Response rates were similar in the study that led to Yescarta’s approval and slightly less in the pivotal trial for Kymriah.

All three treatments are personalized, made up of a patient’s own immune cells, which are extracted and shipped to special manufacturing facilities. There, engineers genetically modify the cells to seek out a particular protein that acts as a flag for the cancer. Once keyed to that protein, the souped-up cells are expanded and purified to create a treatment dose that’s frozen and shipped back to the patient.

The process is fragile, laborious and, because each dose is specific to each patient, high stakes. Bristol Myers said it can turn around a dose of Breyanzi — from cell extraction to reinfusion — in 24 days, slightly longer than what Gilead and Novartis say they can do with Yescarta and Kymriah.

Bristol Myers will charge $410,300 at list price for Breyanzi, about 10% more than the $373,000 price set by both Gilead and Novartis when they launched their respective treatments. (Kymriah costs $475,000 for use in leukemia, for which it’s also approved by the FDA.)

The extremely high prices, drugmakers say, reflect the benefit the treatment delivers as well as the cost of manufacturing and supplying each dose.

Breyanzi is the fourth CAR-T treatment to be cleared by the FDA, along with Yescarta, Kymriah and another therapy Gilead sells as Tecartus for mantle cell lymphoma.

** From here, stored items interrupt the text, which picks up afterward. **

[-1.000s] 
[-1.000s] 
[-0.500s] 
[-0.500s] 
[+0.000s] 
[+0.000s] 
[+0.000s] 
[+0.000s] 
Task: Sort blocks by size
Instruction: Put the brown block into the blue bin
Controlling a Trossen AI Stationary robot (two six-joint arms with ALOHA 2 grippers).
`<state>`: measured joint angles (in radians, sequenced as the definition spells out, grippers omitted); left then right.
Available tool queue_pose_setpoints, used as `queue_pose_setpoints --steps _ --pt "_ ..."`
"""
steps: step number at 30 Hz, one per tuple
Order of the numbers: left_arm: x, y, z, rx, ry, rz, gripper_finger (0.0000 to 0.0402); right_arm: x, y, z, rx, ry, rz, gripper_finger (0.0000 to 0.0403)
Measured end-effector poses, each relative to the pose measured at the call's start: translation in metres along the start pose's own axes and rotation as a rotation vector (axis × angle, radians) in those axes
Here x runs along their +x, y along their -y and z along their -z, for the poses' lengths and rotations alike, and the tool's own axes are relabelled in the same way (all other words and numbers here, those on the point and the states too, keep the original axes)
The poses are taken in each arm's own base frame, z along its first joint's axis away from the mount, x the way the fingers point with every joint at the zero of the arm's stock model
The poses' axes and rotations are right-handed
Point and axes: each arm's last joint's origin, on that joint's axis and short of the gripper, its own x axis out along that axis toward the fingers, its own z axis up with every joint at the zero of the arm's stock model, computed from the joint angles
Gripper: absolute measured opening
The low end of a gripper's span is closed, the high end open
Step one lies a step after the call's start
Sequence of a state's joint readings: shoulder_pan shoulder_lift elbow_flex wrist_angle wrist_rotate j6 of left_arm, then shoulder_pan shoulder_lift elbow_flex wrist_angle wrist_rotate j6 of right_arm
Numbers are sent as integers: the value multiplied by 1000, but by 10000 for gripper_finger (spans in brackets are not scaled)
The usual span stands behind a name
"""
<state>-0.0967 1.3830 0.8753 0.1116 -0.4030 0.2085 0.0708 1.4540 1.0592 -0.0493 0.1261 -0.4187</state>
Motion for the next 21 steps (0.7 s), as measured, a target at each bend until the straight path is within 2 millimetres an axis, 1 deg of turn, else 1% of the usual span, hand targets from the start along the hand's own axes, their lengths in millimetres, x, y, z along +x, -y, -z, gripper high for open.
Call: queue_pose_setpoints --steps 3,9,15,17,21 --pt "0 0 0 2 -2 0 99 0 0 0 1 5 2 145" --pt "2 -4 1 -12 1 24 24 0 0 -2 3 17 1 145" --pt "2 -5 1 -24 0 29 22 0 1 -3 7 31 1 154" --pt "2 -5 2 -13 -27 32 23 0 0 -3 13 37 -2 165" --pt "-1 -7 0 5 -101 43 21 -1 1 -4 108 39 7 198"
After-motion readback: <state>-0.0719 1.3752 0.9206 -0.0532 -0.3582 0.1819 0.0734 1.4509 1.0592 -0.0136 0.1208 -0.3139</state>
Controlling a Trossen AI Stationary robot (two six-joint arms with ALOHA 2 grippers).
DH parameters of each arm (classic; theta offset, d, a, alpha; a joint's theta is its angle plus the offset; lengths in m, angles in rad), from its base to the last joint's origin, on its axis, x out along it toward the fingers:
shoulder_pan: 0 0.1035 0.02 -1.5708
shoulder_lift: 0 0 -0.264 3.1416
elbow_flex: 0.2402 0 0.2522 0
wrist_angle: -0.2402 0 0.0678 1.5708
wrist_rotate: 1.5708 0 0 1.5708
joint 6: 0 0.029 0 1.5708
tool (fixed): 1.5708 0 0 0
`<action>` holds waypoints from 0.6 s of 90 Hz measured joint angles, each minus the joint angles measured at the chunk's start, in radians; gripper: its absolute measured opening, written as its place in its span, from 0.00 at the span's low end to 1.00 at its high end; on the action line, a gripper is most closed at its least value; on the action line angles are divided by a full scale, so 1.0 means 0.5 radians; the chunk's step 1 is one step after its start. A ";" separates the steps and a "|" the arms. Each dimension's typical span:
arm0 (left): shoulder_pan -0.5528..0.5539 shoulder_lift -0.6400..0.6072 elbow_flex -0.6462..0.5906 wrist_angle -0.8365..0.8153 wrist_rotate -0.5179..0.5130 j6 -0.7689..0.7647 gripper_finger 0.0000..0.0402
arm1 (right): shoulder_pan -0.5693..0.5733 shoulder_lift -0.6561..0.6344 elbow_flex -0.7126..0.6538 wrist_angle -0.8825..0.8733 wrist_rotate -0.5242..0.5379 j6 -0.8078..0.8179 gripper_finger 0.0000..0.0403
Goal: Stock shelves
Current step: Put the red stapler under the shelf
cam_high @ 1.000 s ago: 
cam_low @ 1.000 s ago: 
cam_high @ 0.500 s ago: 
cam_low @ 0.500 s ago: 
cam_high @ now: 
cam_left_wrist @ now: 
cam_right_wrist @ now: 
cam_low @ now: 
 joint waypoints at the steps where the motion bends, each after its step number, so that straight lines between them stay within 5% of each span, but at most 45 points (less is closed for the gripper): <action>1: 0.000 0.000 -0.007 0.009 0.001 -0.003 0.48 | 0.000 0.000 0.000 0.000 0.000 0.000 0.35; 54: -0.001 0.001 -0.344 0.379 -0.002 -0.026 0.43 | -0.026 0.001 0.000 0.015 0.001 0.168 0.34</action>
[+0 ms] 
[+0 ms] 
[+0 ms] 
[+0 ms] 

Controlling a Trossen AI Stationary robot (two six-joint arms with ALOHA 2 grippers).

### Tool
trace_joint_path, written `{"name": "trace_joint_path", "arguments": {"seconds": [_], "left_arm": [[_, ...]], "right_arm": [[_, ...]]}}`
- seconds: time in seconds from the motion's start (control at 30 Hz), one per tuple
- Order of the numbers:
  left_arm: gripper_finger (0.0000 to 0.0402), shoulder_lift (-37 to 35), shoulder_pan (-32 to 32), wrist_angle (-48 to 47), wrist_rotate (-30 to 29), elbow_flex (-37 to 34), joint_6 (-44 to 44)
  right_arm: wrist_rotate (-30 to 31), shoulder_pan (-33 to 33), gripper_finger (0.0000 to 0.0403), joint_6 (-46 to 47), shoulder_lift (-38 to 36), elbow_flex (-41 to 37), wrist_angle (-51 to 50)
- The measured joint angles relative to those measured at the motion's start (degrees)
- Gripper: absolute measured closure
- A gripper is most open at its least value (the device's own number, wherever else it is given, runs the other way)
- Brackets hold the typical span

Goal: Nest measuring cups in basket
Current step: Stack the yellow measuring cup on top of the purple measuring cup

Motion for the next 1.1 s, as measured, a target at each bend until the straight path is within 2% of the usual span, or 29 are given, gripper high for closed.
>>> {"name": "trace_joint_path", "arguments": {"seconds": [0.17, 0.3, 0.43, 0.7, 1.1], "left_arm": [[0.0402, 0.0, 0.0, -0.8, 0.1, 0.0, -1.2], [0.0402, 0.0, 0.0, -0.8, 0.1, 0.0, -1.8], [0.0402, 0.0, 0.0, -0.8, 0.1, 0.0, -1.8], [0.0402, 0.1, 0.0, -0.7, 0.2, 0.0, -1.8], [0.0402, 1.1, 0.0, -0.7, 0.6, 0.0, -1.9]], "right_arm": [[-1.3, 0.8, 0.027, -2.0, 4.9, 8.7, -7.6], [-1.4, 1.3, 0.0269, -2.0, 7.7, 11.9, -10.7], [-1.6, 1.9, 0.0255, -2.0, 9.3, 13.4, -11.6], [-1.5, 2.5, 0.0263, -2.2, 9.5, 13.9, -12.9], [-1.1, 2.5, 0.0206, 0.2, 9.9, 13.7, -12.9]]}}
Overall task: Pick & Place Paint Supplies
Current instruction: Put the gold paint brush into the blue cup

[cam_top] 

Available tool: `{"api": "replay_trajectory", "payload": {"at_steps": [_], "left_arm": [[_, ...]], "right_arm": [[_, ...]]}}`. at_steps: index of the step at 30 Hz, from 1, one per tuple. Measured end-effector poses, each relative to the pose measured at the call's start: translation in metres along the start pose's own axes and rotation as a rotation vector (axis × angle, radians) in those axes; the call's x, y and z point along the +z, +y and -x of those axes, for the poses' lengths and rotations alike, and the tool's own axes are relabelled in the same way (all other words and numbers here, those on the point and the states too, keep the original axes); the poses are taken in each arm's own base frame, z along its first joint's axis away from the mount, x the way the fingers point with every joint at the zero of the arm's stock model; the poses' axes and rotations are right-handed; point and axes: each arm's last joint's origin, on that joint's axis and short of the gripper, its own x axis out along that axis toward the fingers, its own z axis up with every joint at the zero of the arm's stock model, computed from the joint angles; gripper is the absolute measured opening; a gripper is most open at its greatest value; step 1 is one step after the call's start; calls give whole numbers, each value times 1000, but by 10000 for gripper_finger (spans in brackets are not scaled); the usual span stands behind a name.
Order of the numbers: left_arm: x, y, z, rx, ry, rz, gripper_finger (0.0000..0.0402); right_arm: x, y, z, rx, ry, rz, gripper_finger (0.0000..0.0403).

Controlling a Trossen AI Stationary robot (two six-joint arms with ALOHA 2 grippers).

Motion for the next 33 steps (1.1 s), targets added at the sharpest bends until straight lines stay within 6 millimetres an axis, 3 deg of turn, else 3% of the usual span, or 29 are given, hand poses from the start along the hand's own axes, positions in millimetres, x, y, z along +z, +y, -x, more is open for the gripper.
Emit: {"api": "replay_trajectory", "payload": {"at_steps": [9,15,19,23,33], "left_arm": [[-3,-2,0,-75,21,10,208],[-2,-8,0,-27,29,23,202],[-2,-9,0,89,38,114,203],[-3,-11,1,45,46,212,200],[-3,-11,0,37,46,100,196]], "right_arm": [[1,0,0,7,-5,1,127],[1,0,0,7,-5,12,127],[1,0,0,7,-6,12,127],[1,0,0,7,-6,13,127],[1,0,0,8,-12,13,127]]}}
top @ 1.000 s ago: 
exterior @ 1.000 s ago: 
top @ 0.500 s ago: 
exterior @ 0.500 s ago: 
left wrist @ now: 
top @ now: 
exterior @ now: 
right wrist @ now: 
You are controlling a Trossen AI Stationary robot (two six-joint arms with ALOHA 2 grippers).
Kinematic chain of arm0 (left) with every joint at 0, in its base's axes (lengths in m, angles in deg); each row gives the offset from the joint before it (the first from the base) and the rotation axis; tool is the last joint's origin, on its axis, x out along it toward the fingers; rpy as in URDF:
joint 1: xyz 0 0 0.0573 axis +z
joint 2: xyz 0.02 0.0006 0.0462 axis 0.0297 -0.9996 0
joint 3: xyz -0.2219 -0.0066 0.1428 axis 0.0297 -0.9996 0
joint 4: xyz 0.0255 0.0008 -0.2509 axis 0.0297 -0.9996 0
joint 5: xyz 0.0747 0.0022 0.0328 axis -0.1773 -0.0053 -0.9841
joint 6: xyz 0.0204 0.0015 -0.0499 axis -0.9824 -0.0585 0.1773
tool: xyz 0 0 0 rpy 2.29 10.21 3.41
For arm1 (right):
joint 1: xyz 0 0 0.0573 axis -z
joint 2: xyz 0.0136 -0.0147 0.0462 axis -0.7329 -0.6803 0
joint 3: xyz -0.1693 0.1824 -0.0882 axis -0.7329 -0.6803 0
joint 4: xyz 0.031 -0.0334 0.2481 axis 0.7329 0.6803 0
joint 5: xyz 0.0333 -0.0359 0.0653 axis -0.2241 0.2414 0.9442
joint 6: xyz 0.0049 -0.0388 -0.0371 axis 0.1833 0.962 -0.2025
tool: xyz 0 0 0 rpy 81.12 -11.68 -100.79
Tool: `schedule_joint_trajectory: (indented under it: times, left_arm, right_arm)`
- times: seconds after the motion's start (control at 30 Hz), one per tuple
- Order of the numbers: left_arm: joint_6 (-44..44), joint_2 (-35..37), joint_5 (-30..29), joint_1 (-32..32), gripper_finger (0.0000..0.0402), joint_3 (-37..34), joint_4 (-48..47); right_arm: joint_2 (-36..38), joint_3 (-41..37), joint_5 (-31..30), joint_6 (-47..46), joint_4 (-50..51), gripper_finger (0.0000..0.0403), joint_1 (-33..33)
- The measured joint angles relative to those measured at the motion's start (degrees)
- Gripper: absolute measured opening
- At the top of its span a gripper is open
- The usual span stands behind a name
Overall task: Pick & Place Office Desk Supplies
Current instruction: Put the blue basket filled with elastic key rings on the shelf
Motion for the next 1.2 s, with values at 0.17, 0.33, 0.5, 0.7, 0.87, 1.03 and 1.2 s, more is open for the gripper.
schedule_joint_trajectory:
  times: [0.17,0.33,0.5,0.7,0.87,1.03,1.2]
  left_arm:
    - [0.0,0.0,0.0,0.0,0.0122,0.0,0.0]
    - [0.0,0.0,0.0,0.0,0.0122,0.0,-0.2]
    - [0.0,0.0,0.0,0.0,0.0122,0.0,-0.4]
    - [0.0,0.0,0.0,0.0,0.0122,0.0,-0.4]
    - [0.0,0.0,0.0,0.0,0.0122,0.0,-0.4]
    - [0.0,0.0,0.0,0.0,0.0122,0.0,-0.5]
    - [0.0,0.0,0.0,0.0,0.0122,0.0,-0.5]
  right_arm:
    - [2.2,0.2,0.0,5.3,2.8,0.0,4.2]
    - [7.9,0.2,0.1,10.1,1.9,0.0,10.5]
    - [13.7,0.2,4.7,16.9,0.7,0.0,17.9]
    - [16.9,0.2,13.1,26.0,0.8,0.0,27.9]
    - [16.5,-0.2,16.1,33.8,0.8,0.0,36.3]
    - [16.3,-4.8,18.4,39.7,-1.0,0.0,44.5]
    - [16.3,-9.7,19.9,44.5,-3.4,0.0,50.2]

Its approval marks Bristol Myers’ entry into the cell therapy space, and the drugmaker hopes to soon follow with an OK for a CAR-T treatment for multiple myeloma, called ide cel. The FDA is due to make a decision by March 27.

But Breyanzi’s approval is about five weeks too late for holders of a tradable security known as a contingent value right, or CVR. When acquiring Celgene in 2019, Bristol Myers promised to pay an additional $9 per Celgene share should three of the biotech’s experimental drugs win U.S. approval by certain dates.

The first, Zeposia for multiple sclerosis, was cleared on time. But the FDA’s review stretched past the Dec. 31, 2020 deadline Bristol Myers had set in the CVR for Breyanzi, terminating the agreement and allowing the pharma to avoid paying CVR holders billions of dollars.

The FDA’s review, Bristol Myers said, was drawn out by a required inspection of a third-party manufacturing facility in Texas that makes a component used in Breyanzi’s production.

While particularly costly to investors, the latest delay was just one of several that waylaid Breyanzi’s development first at Juno and then at Celgene. At one point in 2017, Juno executives had forecast an approval for the drug by 2018, a date that Celgene later pushed back after acquiring the company.